PROBLEM TO WORK ON
When you reach the line below that has "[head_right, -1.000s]", start returning lines exactly, and stop after the line that has "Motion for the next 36"; skip the pictures.

↓↓↓

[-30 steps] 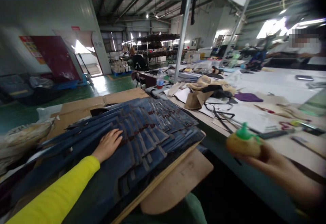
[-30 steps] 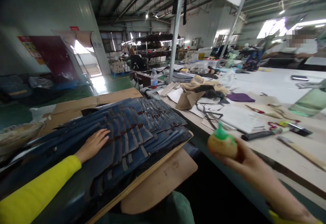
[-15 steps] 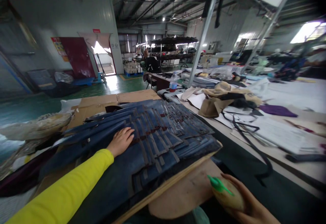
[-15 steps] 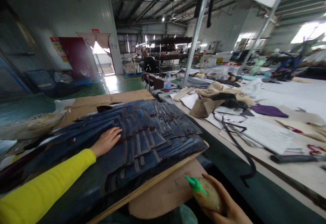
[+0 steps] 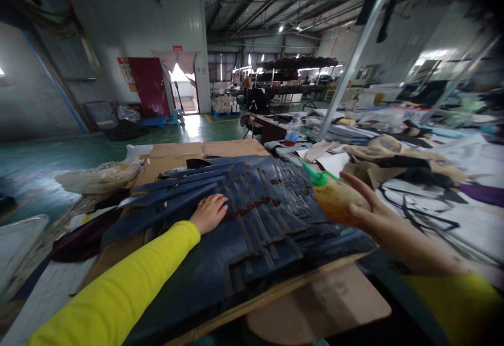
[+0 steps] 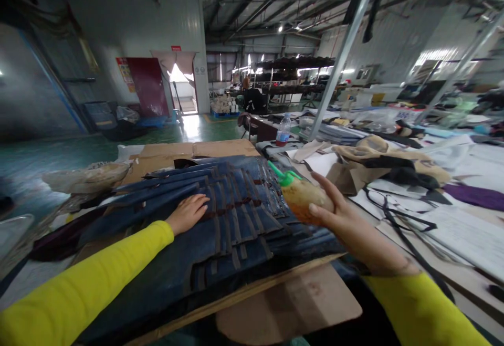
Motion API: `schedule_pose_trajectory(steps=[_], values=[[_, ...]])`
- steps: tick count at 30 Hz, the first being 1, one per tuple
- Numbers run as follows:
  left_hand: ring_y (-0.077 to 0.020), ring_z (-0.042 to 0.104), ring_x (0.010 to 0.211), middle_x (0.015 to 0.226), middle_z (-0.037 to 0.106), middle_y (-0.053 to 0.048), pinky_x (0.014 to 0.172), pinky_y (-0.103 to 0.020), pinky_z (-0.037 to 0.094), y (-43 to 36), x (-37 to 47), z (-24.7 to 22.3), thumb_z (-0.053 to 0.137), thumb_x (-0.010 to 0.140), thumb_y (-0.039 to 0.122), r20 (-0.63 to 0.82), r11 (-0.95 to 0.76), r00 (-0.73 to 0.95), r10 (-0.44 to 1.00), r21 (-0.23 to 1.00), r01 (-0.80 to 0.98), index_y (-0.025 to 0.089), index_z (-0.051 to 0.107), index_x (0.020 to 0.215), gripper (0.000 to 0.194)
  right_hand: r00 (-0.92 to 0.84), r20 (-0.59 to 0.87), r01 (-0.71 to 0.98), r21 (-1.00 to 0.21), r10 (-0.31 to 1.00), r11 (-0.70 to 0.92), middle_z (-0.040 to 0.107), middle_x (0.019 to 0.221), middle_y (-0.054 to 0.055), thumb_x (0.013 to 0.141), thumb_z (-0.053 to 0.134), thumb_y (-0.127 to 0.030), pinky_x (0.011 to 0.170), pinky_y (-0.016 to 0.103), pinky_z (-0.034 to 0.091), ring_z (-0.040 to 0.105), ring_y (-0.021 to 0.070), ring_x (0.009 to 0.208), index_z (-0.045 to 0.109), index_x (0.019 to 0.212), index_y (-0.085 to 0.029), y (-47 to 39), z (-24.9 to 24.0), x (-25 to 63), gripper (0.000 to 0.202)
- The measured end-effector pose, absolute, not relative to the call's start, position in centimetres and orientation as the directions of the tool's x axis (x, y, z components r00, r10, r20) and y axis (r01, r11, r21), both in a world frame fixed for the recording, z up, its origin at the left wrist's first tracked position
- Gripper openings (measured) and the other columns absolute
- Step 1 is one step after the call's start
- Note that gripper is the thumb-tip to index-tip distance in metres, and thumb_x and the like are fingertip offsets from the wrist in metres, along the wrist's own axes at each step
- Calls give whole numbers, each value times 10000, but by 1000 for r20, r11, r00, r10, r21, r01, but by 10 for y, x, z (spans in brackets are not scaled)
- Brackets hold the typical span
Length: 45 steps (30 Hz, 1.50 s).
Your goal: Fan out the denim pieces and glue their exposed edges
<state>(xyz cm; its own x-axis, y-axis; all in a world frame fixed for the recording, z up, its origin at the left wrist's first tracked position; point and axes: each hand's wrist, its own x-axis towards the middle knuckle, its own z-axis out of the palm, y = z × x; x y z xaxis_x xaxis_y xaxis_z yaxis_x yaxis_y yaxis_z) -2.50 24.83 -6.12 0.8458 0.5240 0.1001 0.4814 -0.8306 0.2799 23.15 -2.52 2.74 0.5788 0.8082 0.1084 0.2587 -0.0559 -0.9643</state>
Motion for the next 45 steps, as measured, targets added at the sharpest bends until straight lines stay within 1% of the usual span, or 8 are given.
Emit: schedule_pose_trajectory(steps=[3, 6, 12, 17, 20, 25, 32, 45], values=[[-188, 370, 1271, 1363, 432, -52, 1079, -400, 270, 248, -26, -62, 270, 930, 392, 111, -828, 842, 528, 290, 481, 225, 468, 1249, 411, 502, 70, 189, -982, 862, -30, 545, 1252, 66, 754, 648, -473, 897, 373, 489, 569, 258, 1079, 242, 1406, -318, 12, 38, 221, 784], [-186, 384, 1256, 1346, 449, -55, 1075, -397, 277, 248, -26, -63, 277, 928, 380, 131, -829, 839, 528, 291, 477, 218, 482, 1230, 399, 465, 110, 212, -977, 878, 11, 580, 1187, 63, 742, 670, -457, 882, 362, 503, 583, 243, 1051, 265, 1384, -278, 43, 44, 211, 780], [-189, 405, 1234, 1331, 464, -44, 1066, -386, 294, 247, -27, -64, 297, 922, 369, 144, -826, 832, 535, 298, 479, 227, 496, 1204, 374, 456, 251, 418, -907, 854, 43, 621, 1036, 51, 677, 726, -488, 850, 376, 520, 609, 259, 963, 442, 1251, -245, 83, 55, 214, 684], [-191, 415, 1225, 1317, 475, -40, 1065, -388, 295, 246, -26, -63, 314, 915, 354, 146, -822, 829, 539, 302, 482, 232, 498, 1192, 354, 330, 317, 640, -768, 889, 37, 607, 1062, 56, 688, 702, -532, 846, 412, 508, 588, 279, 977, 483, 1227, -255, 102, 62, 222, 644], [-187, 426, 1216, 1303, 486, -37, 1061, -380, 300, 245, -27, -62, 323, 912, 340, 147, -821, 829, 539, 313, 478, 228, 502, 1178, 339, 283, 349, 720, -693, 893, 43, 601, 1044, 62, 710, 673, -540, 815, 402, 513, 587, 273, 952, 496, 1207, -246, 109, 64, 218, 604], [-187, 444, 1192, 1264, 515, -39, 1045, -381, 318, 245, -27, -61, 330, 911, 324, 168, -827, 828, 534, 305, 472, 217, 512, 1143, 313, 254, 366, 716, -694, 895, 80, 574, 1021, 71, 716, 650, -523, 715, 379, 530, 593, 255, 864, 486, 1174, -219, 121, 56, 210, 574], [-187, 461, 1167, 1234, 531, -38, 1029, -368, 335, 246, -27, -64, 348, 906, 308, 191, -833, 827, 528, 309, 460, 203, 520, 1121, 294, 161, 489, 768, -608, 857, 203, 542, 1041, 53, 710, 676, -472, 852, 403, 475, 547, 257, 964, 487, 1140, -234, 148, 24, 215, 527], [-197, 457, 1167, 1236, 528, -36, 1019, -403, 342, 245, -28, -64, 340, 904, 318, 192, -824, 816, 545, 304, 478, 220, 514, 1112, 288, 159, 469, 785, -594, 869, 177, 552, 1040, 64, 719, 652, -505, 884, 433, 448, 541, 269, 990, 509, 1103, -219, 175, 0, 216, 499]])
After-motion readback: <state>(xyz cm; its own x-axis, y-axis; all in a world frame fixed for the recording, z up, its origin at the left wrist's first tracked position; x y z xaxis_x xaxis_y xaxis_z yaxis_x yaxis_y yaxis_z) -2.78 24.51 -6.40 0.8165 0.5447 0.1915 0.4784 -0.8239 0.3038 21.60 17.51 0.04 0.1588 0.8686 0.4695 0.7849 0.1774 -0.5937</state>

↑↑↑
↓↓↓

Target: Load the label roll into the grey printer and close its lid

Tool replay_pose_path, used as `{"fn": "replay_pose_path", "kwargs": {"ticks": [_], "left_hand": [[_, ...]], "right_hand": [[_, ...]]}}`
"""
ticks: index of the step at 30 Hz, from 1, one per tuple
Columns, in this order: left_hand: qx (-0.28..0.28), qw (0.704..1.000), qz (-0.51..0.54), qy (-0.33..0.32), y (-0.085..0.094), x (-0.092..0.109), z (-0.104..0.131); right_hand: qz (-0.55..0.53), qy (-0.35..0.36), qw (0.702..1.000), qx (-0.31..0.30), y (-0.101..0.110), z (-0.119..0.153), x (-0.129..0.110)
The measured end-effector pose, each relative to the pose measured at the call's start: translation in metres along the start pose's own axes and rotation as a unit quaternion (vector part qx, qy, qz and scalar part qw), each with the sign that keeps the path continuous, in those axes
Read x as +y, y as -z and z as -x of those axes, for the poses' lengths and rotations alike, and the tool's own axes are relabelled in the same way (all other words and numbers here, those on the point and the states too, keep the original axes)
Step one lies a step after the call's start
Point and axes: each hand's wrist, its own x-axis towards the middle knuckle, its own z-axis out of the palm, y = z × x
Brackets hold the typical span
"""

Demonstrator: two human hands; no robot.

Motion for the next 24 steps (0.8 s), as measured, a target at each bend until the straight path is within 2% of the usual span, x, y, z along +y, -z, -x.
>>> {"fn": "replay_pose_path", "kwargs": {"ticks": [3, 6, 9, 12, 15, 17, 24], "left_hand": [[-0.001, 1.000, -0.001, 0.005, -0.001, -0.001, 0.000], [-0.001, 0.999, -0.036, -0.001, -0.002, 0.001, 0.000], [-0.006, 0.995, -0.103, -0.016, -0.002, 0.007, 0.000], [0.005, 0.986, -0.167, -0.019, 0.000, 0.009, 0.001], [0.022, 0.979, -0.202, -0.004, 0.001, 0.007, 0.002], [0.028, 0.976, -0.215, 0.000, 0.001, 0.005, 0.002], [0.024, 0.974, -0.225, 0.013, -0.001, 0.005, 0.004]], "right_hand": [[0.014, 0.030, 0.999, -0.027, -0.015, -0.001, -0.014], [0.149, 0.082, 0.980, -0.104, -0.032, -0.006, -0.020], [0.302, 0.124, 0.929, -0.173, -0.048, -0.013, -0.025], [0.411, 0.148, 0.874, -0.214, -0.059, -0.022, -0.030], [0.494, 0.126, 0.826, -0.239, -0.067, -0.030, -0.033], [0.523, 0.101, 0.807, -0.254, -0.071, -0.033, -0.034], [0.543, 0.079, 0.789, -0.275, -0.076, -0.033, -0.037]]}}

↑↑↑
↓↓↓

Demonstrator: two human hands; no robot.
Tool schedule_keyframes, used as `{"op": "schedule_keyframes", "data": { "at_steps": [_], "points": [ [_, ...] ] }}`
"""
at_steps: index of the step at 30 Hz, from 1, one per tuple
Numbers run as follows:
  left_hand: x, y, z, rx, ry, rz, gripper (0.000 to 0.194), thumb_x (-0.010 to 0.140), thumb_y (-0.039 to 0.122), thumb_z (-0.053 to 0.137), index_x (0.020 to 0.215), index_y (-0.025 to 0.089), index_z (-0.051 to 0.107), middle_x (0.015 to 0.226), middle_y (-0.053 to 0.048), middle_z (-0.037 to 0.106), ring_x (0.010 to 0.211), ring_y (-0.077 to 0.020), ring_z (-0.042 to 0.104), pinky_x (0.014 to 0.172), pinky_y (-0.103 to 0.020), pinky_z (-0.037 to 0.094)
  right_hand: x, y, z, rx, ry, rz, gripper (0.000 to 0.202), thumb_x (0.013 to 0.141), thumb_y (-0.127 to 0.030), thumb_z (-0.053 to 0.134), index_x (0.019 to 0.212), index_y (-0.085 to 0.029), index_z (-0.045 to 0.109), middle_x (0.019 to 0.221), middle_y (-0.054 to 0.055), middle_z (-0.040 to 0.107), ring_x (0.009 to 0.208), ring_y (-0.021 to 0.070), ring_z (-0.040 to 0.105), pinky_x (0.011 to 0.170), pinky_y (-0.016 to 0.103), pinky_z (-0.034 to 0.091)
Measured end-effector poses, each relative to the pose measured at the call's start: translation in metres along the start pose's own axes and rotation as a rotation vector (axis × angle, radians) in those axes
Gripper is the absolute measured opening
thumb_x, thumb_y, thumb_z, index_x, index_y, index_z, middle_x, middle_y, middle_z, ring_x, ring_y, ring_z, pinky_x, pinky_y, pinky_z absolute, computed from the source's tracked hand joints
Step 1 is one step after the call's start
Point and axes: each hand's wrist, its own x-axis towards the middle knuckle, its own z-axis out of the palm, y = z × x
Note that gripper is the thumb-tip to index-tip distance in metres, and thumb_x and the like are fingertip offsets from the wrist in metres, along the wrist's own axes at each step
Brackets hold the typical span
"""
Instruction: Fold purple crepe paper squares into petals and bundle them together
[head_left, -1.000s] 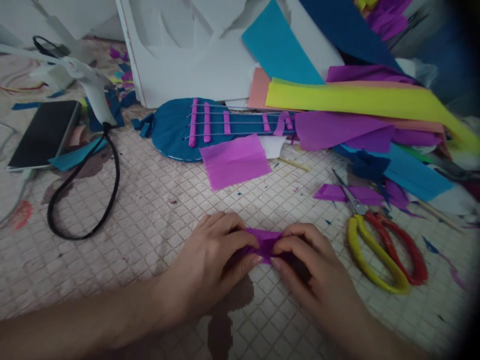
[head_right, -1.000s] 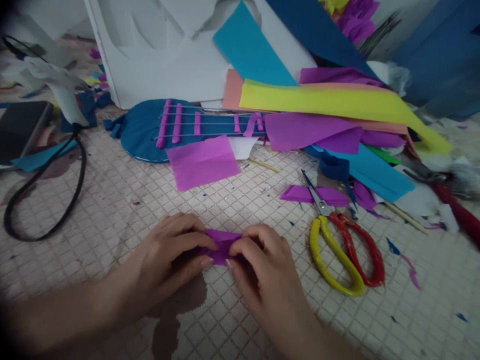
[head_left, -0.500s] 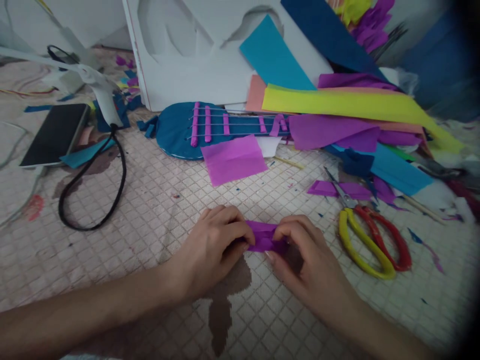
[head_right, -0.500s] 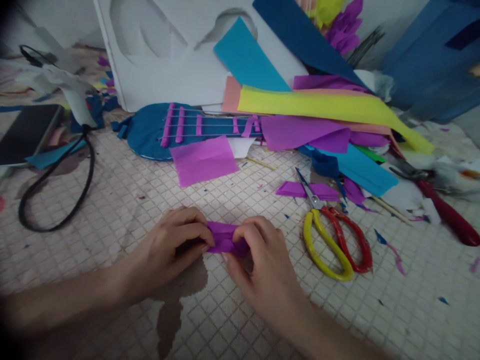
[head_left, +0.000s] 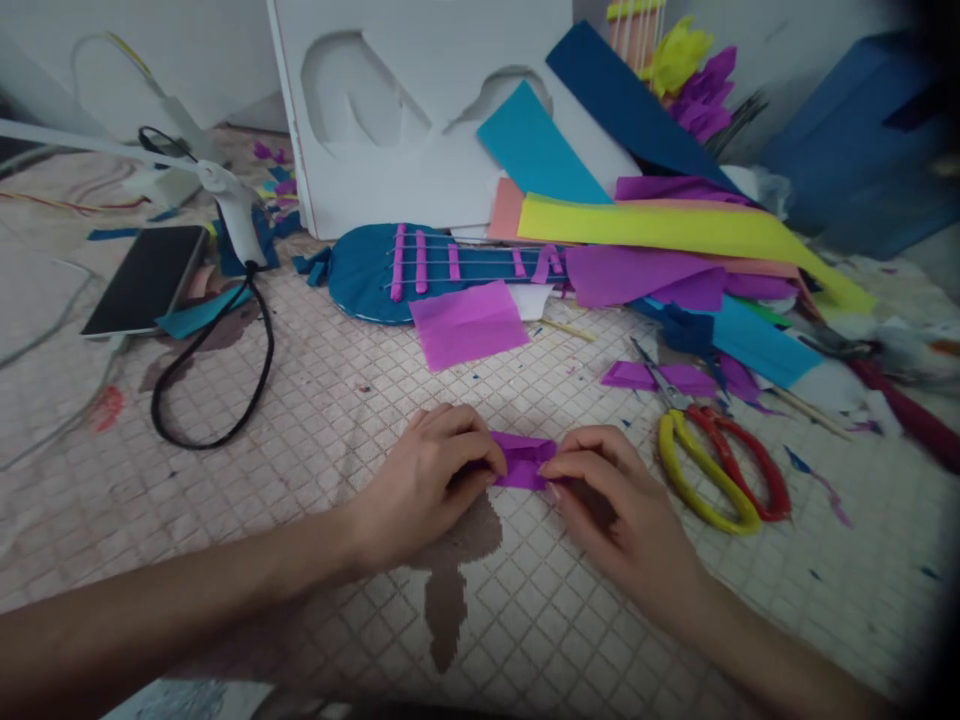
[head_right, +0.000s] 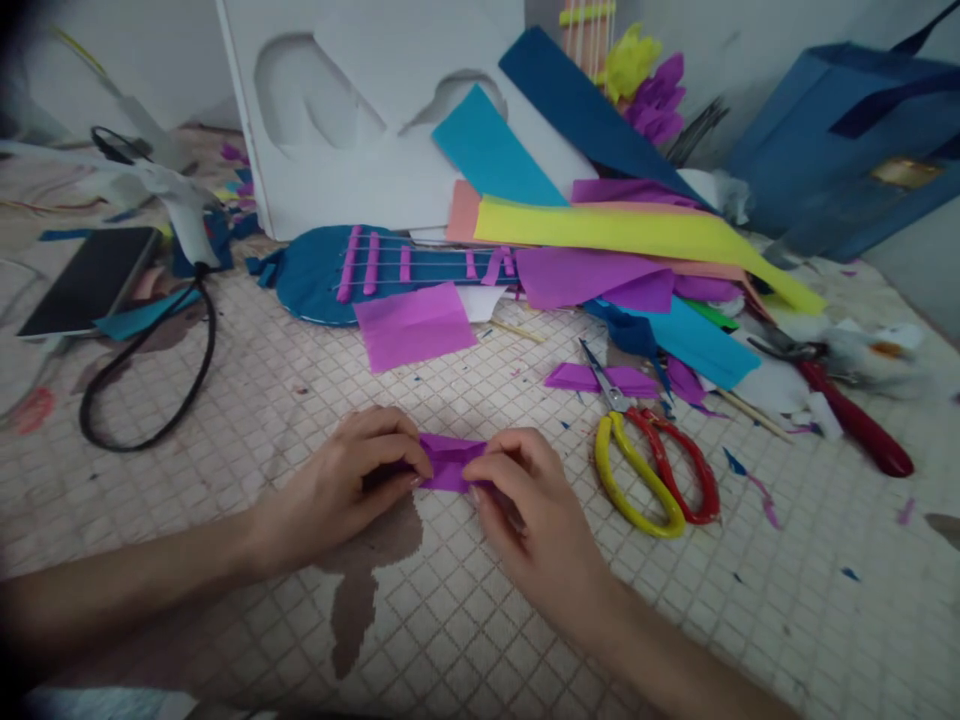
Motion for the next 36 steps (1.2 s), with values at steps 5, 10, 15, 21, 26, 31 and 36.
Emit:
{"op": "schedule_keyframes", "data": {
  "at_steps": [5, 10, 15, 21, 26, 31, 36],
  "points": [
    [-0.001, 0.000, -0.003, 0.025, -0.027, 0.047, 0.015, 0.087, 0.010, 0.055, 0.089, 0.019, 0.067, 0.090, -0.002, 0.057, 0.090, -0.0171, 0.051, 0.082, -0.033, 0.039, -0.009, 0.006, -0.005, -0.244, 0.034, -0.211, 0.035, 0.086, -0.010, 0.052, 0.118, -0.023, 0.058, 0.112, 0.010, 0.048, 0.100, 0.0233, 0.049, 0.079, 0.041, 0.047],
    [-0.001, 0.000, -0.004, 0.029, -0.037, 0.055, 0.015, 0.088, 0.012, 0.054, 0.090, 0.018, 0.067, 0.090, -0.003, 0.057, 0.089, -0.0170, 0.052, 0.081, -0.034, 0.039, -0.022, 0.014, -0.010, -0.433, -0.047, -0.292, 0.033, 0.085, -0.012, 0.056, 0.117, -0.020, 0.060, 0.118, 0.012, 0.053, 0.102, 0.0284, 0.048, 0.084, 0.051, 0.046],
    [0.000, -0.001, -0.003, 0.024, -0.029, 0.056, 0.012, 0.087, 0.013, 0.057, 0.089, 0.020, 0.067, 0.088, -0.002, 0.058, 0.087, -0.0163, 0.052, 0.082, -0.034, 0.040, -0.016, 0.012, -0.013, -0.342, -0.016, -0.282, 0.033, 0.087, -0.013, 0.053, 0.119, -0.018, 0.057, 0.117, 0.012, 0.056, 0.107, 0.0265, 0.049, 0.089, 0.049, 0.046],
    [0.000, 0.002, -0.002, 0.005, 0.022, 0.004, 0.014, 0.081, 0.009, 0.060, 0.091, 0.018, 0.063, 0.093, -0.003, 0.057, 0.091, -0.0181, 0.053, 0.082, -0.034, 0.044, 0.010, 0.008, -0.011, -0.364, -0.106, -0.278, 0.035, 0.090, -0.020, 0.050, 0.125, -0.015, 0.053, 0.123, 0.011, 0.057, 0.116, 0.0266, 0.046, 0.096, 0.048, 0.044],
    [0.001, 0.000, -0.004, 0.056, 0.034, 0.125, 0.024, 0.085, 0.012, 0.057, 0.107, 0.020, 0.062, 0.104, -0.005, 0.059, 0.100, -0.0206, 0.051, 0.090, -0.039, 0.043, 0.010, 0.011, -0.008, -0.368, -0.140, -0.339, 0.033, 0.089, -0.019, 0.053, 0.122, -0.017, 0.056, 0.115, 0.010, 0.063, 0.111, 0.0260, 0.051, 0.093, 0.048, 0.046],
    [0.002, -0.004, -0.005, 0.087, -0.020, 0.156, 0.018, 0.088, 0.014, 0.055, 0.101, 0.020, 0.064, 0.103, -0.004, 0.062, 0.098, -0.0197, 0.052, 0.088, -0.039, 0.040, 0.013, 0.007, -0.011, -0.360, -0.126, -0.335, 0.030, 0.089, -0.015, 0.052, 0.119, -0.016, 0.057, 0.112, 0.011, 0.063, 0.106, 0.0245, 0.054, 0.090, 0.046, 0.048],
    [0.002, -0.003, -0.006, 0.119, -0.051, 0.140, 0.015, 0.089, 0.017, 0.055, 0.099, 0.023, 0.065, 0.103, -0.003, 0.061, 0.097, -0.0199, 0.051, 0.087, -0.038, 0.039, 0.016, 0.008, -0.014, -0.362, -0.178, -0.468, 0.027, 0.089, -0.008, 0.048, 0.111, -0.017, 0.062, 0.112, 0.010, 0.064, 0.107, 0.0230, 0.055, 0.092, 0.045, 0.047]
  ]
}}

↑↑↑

ANSWER BOX
[head_right, -1.000s] 
[head_left, -0.500s] 
[head_right, -0.500s] 
[head_left, +0.000s] 
[head_right, +0.000s] 
Motion for the next 36 steps (1.2 s), with values at steps 5, 10, 15, 21, 26, 31 and 36.

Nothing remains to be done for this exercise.